Ayurveda and Yoga

Ayurveda is the most ancient science of all the medical sciences. Like Yoga, it is also based on Samkhya philosophy of creation and manifestation.

The union of body, sense organs, mind and soul is called ‘Ayu‘; ‘Veda‘ means knowledge. Thus, ayurveda is the ‘science of health’, ‘science of longevity’, ‘science of life’. Ayurveda therefore is not simply a health care system but a form of lifestyle adopted to maintain perfect balance and harmony within the human existence i.e. from the most abstract transcendental values to the most concrete physiological expressions based on premise that life represents an intelligent coordination of the soul, mind, senses and physical body.

Indian Sages have seen man in depth, a depth dimension of the human personality. They discovered in an individual, there is a physical dimension, an intellectual dimension and there is a deeper spiritual dimension. They discovered this profound dimension penetrating the external body system, internal nervous system, and internal psychic system in every human being, and called it the ‘atman’ – the pure Self. Today, the world is researching on this ‘science of spiritual strength’; it is this yearning that is attracting people world over towards India’s great philosophies and Yoga

In Ayurveda philosophy, the five elements combine in pairs to form three dynamic forces or interactions called Doshas. Doshas means ‘that which changes’. Doshas can be regarded as a fault, mistake, error or a transgression against the cosmic rhythm. The doshas are constantly moving in dynamic balance, one with the others. Doshas are required for the life to happen. In Ayurveda, dosha is also known as the governing principles as every living thing in nature is characterized by the doshas.

Ayurveda defines a human as an assemblage of the five great elements plus the immaterial self i.e. atman. According to Ayurveda, our basic constitution (combination of Vata, Pitta and Kapha) is determined at the time of conception. This constitution is called Prakriti. Prakriti is taken as the base-point of an individual and is fixed throughout the lifetime of an individual. Different people have different combination of Vata, Pitta and Kapha as their basic constitution. Prakriti in an individual is unique just as fingerprint or DNA. This is how Ayurveda explain the subtle differences between individuals and explain why and how everyone is unique i.e. reacting differently when exposed to the same environment or stimuli. Thus, in order to understand an individual, it is necessary to determine his prakriti.

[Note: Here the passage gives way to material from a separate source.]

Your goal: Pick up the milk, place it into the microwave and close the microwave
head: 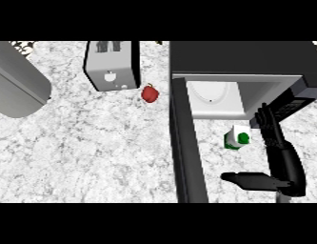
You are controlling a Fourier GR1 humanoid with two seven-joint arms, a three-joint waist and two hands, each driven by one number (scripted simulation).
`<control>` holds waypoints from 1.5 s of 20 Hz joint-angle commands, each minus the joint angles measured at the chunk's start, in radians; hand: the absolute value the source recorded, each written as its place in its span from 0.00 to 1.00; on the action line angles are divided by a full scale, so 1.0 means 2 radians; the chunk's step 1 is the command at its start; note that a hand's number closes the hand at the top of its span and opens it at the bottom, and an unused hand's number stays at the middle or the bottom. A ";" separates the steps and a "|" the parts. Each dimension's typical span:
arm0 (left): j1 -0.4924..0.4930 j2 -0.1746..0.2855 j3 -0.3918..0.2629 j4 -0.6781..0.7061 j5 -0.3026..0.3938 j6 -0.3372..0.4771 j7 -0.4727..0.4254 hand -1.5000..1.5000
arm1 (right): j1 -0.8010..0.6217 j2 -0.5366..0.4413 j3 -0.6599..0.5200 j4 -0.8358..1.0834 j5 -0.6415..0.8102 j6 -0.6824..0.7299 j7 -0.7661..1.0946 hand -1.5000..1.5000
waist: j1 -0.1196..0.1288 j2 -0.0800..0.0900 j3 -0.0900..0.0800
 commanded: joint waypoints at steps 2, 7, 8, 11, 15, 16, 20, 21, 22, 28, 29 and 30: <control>0.010 -0.006 0.013 -0.050 0.043 -0.004 0.018 0.00 | -0.035 -0.005 -0.031 0.077 0.006 -0.016 -0.029 0.00 | 0.001 0.000 0.000; 0.040 -0.005 0.035 -0.045 0.073 -0.038 -0.001 0.00 | -0.060 -0.022 -0.057 0.186 -0.005 0.008 -0.108 0.00 | 0.005 0.000 0.000; 0.007 -0.002 0.036 -0.047 0.066 -0.021 0.028 0.00 | -0.059 -0.034 -0.056 0.176 -0.006 0.019 -0.099 0.00 | 0.000 0.001 0.000; 0.019 -0.006 0.052 -0.038 0.074 -0.031 0.002 0.00 | -0.075 -0.041 -0.075 0.253 -0.017 0.036 -0.153 0.00 | 0.004 0.001 0.000; -0.007 0.004 0.069 -0.024 0.087 -0.035 0.029 0.00 | -0.058 -0.036 -0.059 0.283 0.009 0.031 -0.197 0.00 | -0.001 0.001 0.000; 0.005 -0.006 0.045 -0.019 0.064 -0.046 0.001 0.00 | -0.103 -0.035 -0.067 0.329 0.007 0.027 -0.193 0.00 | 0.003 0.001 0.000; 0.005 -0.004 0.059 -0.045 0.082 -0.035 0.029 0.00 | -0.125 -0.033 -0.069 0.376 0.023 0.007 -0.225 0.00 | 0.002 0.001 0.000; 0.049 -0.006 0.049 -0.062 0.095 -0.043 0.006 0.00 | -0.121 -0.046 -0.086 0.404 0.017 0.011 -0.262 0.00 | 0.008 0.001 0.001; 0.016 -0.006 0.058 -0.016 0.077 -0.048 -0.008 0.00 | -0.152 -0.038 -0.080 0.407 0.022 -0.002 -0.231 0.00 | 0.003 0.001 0.000; -0.003 -0.006 0.057 -0.035 0.083 -0.039 0.032 0.00 | -0.192 -0.067 -0.106 0.523 0.024 0.007 -0.314 0.00 | 0.004 0.003 0.001; 0.026 -0.006 0.058 -0.023 0.081 -0.060 -0.006 0.00 | -0.200 -0.061 -0.101 0.543 0.035 -0.005 -0.323 0.00 | 0.008 0.002 0.001; 0.016 -0.006 0.062 -0.013 0.079 -0.060 -0.015 0.00 | -0.220 -0.060 -0.104 0.557 0.034 -0.008 -0.320 0.00 | 0.008 0.002 0.001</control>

From the concept of identity of man with the universe – not just in its material sense but also on philosophical and metaphysical planes, flows the ‘theory of Panchmahabhutas’.
It explains the material existence, constitution and character of all that exist.
The theory revolves around the five great elements (Earth, Water, Fire, Air and Ether) that go into the making of the constitution of each individual, called Prakriti. Which in turn is determined by the vital balance of the three physical energies – Vata, Pitta, Kapha &
the three mental energies – Sattva, Rajas and Tamas.

Ideally, this constitution remains fixed throughout the life. Unfortunately, it is not the case. Every individual is subject to constant interaction with environment which impacts his basic constitution. This current condition is called vikriti. The body tries to maintain a dynamic equilibrium or balance with the environment adjusting to inborn base constitution as closely as possible. But, if the current proportion of this gap i.e. ‘doshas’ differs significantly from original constitutional proportion, it indicates imbalances. This imbalance results in illnesses. Farther the vikriti from prakriti, more ill the person is. Ayurveda teaches that our vikriti can be changed by following the principles and methods of ayurvedic treatments like panchkarma and combining it with the “Means of YOGA” – meditation, diet etc to approach our prakriti – state of perfect health!